- Problem to solve -
Could you print out every entry, character for character?

----

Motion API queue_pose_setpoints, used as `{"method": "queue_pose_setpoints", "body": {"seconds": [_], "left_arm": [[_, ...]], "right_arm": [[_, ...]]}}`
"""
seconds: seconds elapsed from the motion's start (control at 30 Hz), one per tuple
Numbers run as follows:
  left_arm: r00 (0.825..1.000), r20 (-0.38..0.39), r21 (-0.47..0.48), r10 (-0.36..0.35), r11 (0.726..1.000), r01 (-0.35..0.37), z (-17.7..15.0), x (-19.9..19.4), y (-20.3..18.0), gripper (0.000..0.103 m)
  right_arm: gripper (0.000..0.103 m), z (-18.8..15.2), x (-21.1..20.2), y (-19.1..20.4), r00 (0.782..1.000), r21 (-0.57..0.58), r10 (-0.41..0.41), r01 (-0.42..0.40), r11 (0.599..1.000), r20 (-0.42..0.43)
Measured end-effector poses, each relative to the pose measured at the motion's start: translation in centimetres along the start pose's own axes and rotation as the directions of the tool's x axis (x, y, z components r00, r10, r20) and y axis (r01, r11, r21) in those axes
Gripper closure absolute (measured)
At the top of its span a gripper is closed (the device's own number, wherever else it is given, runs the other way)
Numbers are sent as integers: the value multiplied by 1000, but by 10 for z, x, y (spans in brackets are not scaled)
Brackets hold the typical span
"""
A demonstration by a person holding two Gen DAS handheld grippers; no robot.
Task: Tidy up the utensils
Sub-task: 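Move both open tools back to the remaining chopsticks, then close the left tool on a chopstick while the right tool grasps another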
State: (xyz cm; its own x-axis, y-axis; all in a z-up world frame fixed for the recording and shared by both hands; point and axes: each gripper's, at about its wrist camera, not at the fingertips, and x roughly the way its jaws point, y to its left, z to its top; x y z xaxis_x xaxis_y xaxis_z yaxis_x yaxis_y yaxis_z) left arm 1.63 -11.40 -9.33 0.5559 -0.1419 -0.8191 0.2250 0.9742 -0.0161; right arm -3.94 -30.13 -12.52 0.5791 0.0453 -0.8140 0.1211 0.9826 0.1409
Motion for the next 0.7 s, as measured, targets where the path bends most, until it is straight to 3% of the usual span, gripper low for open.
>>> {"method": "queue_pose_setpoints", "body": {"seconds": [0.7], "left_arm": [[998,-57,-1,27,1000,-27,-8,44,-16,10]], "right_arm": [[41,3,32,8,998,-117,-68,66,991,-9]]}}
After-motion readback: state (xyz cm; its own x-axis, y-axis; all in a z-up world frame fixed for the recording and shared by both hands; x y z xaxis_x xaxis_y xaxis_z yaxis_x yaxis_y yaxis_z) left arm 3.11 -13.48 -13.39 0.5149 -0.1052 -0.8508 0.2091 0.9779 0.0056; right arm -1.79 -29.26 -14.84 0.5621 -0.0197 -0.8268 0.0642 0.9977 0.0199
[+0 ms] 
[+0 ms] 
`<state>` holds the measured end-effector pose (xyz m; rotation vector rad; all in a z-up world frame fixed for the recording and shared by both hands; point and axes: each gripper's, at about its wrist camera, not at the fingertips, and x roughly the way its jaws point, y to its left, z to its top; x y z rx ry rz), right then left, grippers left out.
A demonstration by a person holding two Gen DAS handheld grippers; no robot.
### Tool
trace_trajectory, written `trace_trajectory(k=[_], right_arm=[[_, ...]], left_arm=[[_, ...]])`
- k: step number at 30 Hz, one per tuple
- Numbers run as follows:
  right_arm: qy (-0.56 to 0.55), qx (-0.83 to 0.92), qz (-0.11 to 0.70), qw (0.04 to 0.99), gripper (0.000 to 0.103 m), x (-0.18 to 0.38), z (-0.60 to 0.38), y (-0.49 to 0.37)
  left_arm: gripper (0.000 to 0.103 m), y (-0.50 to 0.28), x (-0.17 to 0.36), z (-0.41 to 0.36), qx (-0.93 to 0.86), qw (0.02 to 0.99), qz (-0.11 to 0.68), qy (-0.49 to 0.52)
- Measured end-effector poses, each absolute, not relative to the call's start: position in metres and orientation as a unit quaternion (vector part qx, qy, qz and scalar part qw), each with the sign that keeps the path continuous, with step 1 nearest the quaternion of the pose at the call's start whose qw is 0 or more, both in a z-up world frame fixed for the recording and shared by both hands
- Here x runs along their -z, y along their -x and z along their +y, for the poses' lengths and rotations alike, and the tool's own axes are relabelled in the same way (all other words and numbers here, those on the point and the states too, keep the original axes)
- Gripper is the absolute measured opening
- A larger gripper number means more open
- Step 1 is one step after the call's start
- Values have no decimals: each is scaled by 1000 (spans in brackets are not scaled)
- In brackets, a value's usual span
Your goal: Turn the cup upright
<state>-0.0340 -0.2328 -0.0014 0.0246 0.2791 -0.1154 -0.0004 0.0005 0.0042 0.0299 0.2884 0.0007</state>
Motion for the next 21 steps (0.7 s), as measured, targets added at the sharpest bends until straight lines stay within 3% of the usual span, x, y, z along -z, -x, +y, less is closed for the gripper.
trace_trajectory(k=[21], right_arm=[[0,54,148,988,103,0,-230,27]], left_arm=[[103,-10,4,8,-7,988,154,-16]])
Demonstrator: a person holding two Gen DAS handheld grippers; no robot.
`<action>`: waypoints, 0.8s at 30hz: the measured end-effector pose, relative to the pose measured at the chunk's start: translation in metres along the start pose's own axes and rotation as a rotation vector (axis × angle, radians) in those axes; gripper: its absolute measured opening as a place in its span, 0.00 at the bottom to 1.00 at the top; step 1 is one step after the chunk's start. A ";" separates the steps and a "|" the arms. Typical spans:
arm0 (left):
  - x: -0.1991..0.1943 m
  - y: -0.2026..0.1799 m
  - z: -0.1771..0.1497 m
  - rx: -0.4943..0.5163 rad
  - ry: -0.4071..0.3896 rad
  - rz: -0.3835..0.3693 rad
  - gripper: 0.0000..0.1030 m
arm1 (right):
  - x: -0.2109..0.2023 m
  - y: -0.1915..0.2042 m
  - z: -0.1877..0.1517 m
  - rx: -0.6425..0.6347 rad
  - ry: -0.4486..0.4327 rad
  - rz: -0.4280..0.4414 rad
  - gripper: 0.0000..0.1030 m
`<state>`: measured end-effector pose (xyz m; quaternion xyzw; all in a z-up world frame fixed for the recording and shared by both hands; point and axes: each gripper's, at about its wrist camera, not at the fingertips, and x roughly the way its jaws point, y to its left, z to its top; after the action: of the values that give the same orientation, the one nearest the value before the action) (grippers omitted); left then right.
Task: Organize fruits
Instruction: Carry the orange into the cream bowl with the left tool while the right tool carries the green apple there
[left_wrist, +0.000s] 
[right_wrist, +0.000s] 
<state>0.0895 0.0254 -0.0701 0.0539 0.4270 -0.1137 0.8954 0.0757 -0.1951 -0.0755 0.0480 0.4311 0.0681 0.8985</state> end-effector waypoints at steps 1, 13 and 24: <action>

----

- Your response -
Motion API queue_pose_setpoints, used as `{"method": "queue_pose_setpoints", "body": {"seconds": [_], "left_arm": [[_, ...]], "right_arm": [[_, ...]]}}`
"""
seconds: seconds elapsed from the motion's start (control at 30 Hz), one per tuple
Numbers run as follows:
  left_arm: r00 (0.825..1.000), r20 (-0.38..0.39), r21 (-0.47..0.48), r10 (-0.36..0.35), r11 (0.726..1.000), r01 (-0.35..0.37), z (-17.7..15.0), x (-19.9..19.4), y (-20.3..18.0), gripper (0.000..0.103 m)
  right_arm: gripper (0.000..0.103 m), z (-18.8..15.2), x (-21.1..20.2), y (-19.1..20.4), r00 (0.782..1.000), r21 (-0.57..0.58), r10 (-0.41..0.41), r01 (-0.42..0.40), r11 (0.599..1.000), r20 (-0.42..0.43)
Measured end-effector poses, each relative to the pose measured at the motion's start: translation in centimetres along the start pose's own axes and rotation as the directions of the tool's x axis (x, y, z components r00, r10, r20) and y axis (r01, r11, r21) in those axes
Gripper closure absolute (measured)
At the top of its span a gripper is closed (the device's own number, wherever else it is given, runs the other way)
Numbers are sent as integers: the value multiplied by 1000, but by 10 for z, x, y (spans in brackets are not scaled)
Brackets hold the typical span
"""
A demonstration by a person holding two Gen DAS handheld grippers; no robot.
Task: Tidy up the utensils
Sub-task: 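Move both open tools back to the remaining chopsticks, then close the left tool on a chopstick while the right tool grasps another
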State: (xyz cm; its own x-axis, y-axis; all in a z-up world frame fixed for the recording and shared by both hands; point and axes: each gripper's, at about its wrist camera, not at the fingertips, and x roughly the way its jaws point, y to its left, z to its top; x y z xaxis_x xaxis_y xaxis_z yaxis_x yaxis_y yaxis_z) left arm 1.63 -11.40 -9.33 0.5559 -0.1419 -0.8191 0.2250 0.9742 -0.0161; right arm -3.94 -30.13 -12.52 0.5791 0.0453 -0.8140 0.1211 0.9826 0.1409
Motion for the next 0.7 s, as measured, targets where the path bends most, until it is straight to 3% of the usual span, gripper low for open.
>>> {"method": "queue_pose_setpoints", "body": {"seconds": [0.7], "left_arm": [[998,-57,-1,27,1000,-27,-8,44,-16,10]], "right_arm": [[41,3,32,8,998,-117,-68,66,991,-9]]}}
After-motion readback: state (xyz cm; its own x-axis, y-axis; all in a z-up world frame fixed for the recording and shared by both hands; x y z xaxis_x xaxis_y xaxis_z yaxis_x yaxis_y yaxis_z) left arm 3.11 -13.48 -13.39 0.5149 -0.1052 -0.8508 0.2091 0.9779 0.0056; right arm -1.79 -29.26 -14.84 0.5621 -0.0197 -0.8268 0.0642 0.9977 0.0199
[+0 ms] 
[+0 ms] 
`<state>` holds the measured end-effector pose (xyz m; rotation vector rad; all in a z-up world frame fixed for the recording and shared by both hands; point and axes: each gripper's, at about its wrist camera, not at the fingertips, and x roughly the way its jaws point, y to its left, z to its top; x y z rx ry rz), right then left, grippers left out.
A demonstration by a person holding two Gen DAS handheld grippers; no robot.
### Tool
trace_trajectory, written `trace_trajectory(k=[_], right_arm=[[_, ...]], left_arm=[[_, ...]])`
- k: step number at 30 Hz, one per tuple
- Numbers run as follows:
  right_arm: qy (-0.56 to 0.55), qx (-0.83 to 0.92), qz (-0.11 to 0.70), qw (0.04 to 0.99), gripper (0.000 to 0.103 m), x (-0.18 to 0.38), z (-0.60 to 0.38), y (-0.49 to 0.37)
  left_arm: gripper (0.000 to 0.103 m), y (-0.50 to 0.28), x (-0.17 to 0.36), z (-0.41 to 0.36), qx (-0.93 to 0.86), qw (0.02 to 0.99), qz (-0.11 to 0.68), qy (-0.49 to 0.52)
- Measured end-effector poses, each absolute, not relative to the call's start: position in metres and orientation as a unit quaternion (vector part qx, qy, qz and scalar part qw), each with the sign that keeps the path continuous, with step 1 nearest the quaternion of the pose at the call's start whose qw is 0 or more, both in a z-up world frame fixed for the recording and shared by both hands
- Here x runs along their -z, y along their -x and z along their +y, for the poses' lengths and rotations alike, and the tool's own axes are relabelled in the same way (all other words and numbers here, those on the point and the states too, keep the original axes)
- Gripper is the absolute measured opening
- A larger gripper number means more open
- Step 1 is one step after the call's start
- Values have no decimals: each is scaled by 1000 (spans in brackets are not scaled)
- In brackets, a value's usual span
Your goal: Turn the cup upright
<state>-0.0340 -0.2328 -0.0014 0.0246 0.2791 -0.1154 -0.0004 0.0005 0.0042 0.0299 0.2884 0.0007</state>
Motion for the next 21 steps (0.7 s), as measured, targets added at the sharpest bends until straight lines stay within 3% of the usual span, x, y, z along -z, -x, +y, less is closed for the gripper.
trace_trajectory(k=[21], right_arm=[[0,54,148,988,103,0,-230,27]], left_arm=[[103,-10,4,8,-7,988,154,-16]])
Demonstrator: a person holding two Gen DAS handheld grippers; no robot.
`<action>`: waypoints, 0.8s at 30hz: the measured end-effector pose, relative to the pose measured at the chunk's start: translation in metres along the start pose's own axes and rotation as a rotation vector (axis × angle, radians) in those axes; gripper: its absolute measured opening as a place in its span, 0.00 at the bottom to 1.00 at the top; step 1 is one step after the chunk's start. A ";" separates the steps and a "|" the arms. Typical spans:
arm0 (left):
  - x: -0.1991..0.1943 m
  - y: -0.2026..0.1799 m
  - z: -0.1771..0.1497 m
  - rx: -0.4943..0.5163 rad
  - ry: -0.4071..0.3896 rad
  - rz: -0.3835..0.3693 rad
  - gripper: 0.0000..0.1030 m
arm1 (right):
  - x: -0.2109..0.2023 m
  - y: -0.1915..0.2042 m
  - z: -0.1877..0.1517 m
  - rx: -0.6425..0.6347 rad
  - ry: -0.4486..0.4327 rad
  - rz: -0.4280..0.4414 rad
  - gripper: 0.0000..0.1030 m
`<state>`: measured end-effector pose (xyz m; quaternion xyzw; all in a z-up world frame fixed for the recording and shared by both hands; point and axes: each gripper's, at about its wrist camera, not at the fingertips, and x roughly the way its jaws point, y to its left, z to its top; after the action: of the values that give the same orientation, the one nearest the value before the action) (grippers omitted); left then right.
Task: Organize fruits
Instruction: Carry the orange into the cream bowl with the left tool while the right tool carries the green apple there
[left_wrist, +0.000s] 
[right_wrist, +0.000s] 
<state>0.0895 0.0254 -0.0701 0.0539 0.4270 -0.1137 0.8954 0.0757 -0.1951 -0.0755 0.0480 0.4311 0.0681 0.8985</state> end-effector waypoints at steps 1, 13 and 24: <action>

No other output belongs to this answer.